About this exercise:
The line containing "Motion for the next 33" marks the end, so write out exactly every line from the top of the entries below through that one.

Exercise data:
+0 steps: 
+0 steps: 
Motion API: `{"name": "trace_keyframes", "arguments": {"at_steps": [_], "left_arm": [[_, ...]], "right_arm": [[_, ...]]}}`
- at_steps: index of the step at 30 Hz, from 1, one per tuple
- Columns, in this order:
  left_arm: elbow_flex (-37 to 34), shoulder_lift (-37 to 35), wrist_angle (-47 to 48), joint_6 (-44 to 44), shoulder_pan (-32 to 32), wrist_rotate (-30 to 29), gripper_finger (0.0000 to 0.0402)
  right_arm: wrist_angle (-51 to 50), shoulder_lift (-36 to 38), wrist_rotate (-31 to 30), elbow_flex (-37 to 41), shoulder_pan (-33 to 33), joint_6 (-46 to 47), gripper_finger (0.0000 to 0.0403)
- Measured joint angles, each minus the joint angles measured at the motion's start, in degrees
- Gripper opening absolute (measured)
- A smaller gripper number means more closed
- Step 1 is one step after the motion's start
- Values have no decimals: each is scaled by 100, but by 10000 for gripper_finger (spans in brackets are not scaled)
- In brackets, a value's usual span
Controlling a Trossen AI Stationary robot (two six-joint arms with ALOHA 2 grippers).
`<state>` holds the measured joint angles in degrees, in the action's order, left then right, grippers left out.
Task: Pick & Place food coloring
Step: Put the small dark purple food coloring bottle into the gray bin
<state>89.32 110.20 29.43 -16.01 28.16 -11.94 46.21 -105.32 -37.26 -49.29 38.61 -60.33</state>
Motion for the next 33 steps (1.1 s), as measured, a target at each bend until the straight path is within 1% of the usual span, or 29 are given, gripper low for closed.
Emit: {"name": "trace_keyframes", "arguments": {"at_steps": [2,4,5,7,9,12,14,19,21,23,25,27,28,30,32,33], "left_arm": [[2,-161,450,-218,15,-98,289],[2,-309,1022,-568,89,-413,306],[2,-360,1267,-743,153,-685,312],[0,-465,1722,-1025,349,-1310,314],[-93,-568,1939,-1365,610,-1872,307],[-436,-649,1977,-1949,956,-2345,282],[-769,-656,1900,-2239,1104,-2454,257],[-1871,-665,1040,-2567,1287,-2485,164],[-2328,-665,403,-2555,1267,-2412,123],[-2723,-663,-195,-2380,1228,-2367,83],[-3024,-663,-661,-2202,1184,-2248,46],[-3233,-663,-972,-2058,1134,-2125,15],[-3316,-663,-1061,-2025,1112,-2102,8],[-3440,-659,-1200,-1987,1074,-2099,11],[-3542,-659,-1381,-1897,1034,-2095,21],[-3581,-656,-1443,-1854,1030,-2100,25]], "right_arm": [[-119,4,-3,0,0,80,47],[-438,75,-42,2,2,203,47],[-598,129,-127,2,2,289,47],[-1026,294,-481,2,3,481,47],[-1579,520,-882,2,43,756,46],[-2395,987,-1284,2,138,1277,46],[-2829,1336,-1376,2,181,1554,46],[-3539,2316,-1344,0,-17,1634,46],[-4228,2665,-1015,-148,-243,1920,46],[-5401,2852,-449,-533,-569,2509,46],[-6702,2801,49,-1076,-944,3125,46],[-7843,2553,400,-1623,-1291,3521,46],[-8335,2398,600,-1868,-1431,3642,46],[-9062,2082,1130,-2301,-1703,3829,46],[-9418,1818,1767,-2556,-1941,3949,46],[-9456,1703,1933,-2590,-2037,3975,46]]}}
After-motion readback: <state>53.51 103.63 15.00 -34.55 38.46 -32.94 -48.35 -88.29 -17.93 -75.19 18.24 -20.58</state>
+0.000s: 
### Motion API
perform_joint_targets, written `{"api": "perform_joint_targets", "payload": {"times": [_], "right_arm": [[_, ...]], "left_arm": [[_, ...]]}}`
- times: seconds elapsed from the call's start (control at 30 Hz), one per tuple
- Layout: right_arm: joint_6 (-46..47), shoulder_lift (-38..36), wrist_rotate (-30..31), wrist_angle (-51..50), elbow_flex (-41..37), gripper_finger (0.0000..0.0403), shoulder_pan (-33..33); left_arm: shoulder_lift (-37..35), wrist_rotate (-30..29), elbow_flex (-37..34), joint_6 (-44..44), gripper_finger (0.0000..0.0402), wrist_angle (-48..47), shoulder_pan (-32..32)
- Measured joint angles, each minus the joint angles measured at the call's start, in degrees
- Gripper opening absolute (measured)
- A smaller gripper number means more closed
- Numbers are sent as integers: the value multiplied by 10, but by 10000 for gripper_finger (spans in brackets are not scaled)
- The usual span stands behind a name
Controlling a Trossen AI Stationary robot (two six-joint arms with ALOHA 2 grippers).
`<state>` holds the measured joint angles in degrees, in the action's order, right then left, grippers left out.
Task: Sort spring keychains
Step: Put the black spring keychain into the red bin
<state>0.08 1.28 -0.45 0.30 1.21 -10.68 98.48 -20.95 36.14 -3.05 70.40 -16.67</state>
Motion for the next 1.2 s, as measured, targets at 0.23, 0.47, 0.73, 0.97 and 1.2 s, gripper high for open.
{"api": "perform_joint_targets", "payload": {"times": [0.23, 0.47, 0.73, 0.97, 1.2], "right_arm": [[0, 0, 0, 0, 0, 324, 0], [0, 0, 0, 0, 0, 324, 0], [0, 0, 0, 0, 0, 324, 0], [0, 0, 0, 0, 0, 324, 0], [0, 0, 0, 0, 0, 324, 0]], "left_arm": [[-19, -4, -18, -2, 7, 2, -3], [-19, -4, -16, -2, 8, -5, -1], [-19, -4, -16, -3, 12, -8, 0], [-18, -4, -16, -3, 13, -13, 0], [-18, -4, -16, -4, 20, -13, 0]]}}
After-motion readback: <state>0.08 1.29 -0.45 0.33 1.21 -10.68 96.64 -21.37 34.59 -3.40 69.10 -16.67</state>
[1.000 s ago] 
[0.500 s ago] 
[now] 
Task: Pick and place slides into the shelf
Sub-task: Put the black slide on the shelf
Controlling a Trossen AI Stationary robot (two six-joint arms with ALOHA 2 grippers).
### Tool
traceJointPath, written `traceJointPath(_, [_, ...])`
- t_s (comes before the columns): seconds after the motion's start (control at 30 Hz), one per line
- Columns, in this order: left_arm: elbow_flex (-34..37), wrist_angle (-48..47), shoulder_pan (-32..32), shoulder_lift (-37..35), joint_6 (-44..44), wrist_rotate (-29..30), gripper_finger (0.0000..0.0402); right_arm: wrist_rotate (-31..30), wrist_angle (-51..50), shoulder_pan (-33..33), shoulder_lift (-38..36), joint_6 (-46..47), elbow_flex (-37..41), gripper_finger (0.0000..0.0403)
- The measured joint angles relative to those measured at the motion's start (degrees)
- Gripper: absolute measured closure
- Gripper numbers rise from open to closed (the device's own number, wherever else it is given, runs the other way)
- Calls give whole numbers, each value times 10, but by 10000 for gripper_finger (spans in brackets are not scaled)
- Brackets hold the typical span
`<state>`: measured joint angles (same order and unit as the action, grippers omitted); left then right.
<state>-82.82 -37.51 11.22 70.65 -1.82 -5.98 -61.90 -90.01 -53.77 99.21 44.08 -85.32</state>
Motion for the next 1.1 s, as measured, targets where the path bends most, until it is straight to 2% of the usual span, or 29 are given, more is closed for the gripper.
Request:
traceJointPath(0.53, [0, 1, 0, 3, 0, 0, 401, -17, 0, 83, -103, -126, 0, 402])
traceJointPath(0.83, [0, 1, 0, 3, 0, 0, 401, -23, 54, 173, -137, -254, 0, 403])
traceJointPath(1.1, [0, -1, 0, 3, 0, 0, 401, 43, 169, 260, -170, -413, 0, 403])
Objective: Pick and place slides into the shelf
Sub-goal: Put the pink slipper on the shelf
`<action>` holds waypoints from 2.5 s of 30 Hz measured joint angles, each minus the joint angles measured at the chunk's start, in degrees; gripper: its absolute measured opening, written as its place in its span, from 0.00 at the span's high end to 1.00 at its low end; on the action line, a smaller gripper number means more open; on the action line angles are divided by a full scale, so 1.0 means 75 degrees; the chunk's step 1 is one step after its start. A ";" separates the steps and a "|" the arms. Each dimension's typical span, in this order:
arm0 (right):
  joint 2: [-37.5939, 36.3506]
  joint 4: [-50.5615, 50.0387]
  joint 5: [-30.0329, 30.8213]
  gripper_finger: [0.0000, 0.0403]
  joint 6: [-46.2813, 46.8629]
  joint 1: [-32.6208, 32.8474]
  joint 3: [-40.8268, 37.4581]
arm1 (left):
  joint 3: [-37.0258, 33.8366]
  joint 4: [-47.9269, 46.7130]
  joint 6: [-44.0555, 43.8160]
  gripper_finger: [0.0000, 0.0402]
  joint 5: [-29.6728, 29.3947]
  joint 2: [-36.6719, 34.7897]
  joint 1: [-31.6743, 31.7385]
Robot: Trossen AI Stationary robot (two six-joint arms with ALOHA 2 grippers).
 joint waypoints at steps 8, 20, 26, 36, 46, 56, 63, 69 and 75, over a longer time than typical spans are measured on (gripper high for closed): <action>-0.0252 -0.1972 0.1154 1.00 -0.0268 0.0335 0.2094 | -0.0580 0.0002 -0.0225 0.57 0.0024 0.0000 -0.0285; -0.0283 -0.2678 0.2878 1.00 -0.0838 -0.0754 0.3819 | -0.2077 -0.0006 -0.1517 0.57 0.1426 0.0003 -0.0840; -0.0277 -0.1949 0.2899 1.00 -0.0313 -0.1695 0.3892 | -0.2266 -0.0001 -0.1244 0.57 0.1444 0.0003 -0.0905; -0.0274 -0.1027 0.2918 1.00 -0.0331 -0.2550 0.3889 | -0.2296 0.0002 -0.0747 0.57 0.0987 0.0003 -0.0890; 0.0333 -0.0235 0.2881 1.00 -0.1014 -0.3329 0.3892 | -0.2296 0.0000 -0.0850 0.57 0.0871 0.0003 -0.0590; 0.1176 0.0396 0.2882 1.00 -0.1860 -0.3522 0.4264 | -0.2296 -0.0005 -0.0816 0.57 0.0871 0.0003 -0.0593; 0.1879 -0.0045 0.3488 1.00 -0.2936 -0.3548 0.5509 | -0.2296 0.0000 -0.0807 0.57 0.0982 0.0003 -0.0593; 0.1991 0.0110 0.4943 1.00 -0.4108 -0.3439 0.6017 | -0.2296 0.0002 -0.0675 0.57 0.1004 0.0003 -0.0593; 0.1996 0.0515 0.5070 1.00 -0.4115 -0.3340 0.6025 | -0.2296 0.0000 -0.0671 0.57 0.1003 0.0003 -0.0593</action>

Exercise answer:
+0 steps: 
+0 steps: 
Motion API: `{"name": "trace_keyframes", "arguments": {"at_steps": [_], "left_arm": [[_, ...]], "right_arm": [[_, ...]]}}`
- at_steps: index of the step at 30 Hz, from 1, one per tuple
- Columns, in this order:
  left_arm: elbow_flex (-37 to 34), shoulder_lift (-37 to 35), wrist_angle (-47 to 48), joint_6 (-44 to 44), shoulder_pan (-32 to 32), wrist_rotate (-30 to 29), gripper_finger (0.0000 to 0.0402)
  right_arm: wrist_angle (-51 to 50), shoulder_lift (-36 to 38), wrist_rotate (-31 to 30), elbow_flex (-37 to 41), shoulder_pan (-33 to 33), joint_6 (-46 to 47), gripper_finger (0.0000 to 0.0403)
- Measured joint angles, each minus the joint angles measured at the motion's start, in degrees
- Gripper opening absolute (measured)
- A smaller gripper number means more closed
- Step 1 is one step after the motion's start
- Values have no decimals: each is scaled by 100, but by 10000 for gripper_finger (spans in brackets are not scaled)
- In brackets, a value's usual span
Controlling a Trossen AI Stationary robot (two six-joint arms with ALOHA 2 grippers).
`<state>` holds the measured joint angles in degrees, in the action's order, left then right, grippers left out.
Task: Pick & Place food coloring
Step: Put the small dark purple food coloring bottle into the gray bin
<state>89.32 110.20 29.43 -16.01 28.16 -11.94 46.21 -105.32 -37.26 -49.29 38.61 -60.33</state>
Motion for the next 33 steps (1.1 s), as measured, a target at each bend until the straight path is within 1% of the usual span, or 29 are given, gripper low for closed.

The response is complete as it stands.